Das Erwachen aus der Ohnmacht erfolgt in der Regel unter tiefem Seufzen und Gähnen, Aufstoßen, leichtem Zucken im Gesicht, Rückkehr der Wärme [* 8] und der roten Lippen. Die Ohnmacht tritt ein nach heftigen Gemüts- und starken Sinneseindrücken, körperlichen Überanstrengungen, namentlich nach langem Stehen, ferner nach raschem Temperaturwechsel, Einatmen schlechter Luft in überfüllten Räumen, heftigen Schmerzen, Blutverlusten u. s. w., ist daher bei den zarter organisierten Individuen (Frauen, schwächlichen Männern) häufiger als bei kräftigen Personen.

Häufig ist die Ohnmacht auch eine Teilerscheinung von Erkrankungen anderer Art (Herzkrankheiten, Hysterie, Hirnkrankheiten) oder Vergiftungen. Manchmal geht die Ohnmacht dem Tode vorher, in den meisten Fällen ist sie aber nur ein vorübergehender Zustand, der entweder aus einer plötzlichen Blutüberfüllung des Gehirns oder auch umgekehrt auf einer schnell eintretenden Blutarmut desselben beruht.

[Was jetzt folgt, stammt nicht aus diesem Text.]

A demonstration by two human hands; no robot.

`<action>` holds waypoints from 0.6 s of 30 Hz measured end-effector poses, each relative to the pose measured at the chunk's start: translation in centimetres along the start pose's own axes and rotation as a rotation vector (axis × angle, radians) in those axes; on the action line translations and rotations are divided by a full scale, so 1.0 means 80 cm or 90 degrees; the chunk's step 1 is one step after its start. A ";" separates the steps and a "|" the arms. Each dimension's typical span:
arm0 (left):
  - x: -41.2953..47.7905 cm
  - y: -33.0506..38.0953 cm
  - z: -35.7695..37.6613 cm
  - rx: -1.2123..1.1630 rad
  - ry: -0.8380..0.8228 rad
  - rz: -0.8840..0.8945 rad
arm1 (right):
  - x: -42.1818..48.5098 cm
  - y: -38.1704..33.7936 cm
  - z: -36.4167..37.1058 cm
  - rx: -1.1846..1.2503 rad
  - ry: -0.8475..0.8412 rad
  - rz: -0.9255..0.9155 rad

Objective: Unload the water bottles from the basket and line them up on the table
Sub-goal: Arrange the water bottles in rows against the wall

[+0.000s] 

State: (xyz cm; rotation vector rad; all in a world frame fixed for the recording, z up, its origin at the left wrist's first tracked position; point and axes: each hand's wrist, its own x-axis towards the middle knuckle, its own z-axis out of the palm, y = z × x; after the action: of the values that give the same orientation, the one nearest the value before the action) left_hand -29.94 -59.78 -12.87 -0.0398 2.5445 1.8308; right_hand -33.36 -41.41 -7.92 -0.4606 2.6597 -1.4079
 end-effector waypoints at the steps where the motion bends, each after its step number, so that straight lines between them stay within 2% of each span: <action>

In den gewöhnlichen Fällen kann die Wiederkehr des Bewußtseins beschleunigt werden durch Erleichterung der Atmung (Entfernung beengender Kleidungsstücke, frische reine Luft), horizontale Lagerung mit tief gelagertem Kopfe, Hautreize (Bespritzen mit kaltem Wasser, Reiben der Haut, [* 9] Senfteige) oder Sinnesreize (Riechmittel von Salmiakgeist, Essig u. s. w.). Nur wenn der Ohnmächtige ein gerötetes Gesicht und rote Lippen zeigt, was auf Blutandrang nach dem Kopfe deutet, soll man ihn mit dem Kopfe und Oberleib hoch lagern. Nach dem Erwachen aus der Ohnmacht trinke der Patient etwas kaltes Wasser und verweile noch einige Zeit in horizontaler oder halb sitzender Lage.